Records drawn from a dataset:
---

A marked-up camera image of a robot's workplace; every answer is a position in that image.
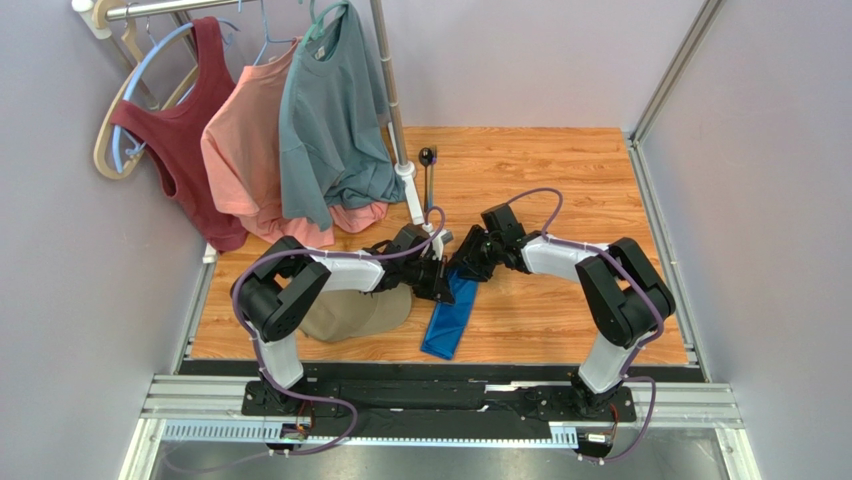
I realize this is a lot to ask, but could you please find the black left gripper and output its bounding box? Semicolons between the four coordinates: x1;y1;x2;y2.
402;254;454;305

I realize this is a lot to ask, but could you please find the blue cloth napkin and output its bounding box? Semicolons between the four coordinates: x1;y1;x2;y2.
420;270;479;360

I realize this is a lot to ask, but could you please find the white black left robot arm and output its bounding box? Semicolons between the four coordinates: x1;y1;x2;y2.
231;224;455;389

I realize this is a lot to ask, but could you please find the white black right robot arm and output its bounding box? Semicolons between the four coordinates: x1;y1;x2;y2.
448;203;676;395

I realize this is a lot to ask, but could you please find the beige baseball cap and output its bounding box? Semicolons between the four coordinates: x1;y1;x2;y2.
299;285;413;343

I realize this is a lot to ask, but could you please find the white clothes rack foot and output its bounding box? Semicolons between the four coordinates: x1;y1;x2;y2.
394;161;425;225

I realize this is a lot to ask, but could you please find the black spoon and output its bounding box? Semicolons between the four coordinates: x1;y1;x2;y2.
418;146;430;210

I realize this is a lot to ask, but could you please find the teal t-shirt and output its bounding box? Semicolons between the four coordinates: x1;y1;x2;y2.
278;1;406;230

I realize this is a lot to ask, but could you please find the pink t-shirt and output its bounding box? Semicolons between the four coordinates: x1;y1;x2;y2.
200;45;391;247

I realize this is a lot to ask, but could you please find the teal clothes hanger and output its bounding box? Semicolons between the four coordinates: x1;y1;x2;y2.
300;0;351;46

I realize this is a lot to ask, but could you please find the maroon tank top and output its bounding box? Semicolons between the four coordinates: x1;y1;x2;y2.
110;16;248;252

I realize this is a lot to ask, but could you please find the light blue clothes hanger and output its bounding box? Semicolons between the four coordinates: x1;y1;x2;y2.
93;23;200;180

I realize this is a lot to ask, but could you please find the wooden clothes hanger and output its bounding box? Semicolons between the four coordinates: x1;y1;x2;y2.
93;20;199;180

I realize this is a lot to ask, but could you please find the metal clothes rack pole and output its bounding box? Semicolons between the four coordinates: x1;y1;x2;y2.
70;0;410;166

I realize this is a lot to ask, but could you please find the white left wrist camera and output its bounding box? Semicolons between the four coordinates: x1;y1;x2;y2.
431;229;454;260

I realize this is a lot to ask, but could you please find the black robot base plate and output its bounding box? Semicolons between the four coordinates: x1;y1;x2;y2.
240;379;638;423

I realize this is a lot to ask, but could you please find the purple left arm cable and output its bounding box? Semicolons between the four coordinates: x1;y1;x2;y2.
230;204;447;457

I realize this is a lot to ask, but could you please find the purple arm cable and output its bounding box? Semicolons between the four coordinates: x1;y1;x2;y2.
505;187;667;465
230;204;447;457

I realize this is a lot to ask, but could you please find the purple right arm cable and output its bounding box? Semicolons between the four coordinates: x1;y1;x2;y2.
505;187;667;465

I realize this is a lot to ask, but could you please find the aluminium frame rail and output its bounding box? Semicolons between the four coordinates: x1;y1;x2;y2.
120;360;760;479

---

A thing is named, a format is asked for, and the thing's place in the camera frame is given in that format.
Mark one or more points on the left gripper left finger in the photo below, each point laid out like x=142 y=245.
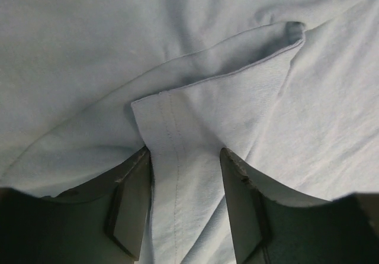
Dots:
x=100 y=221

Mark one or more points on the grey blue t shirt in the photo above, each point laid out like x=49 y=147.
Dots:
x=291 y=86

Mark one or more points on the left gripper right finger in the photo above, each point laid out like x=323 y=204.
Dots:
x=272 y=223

---

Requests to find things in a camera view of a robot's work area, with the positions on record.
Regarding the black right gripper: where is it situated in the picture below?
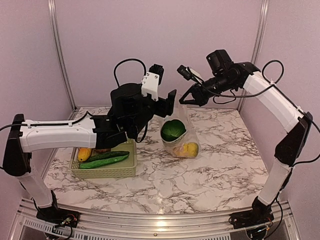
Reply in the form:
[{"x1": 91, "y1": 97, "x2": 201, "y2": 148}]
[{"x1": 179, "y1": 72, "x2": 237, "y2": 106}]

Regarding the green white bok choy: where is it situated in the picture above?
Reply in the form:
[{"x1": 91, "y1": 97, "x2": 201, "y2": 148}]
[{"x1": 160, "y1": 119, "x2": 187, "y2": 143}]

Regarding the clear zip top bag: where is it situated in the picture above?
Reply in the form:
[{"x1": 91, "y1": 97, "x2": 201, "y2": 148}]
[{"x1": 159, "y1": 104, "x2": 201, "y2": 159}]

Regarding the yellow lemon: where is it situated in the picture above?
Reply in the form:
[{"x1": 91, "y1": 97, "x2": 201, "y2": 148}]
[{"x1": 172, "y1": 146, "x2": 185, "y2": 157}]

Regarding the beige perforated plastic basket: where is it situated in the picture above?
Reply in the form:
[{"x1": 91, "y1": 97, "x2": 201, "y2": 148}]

---

**Requirement**. Tally the lines above that include the word "situated"; answer with the total only.

**Task output**. 5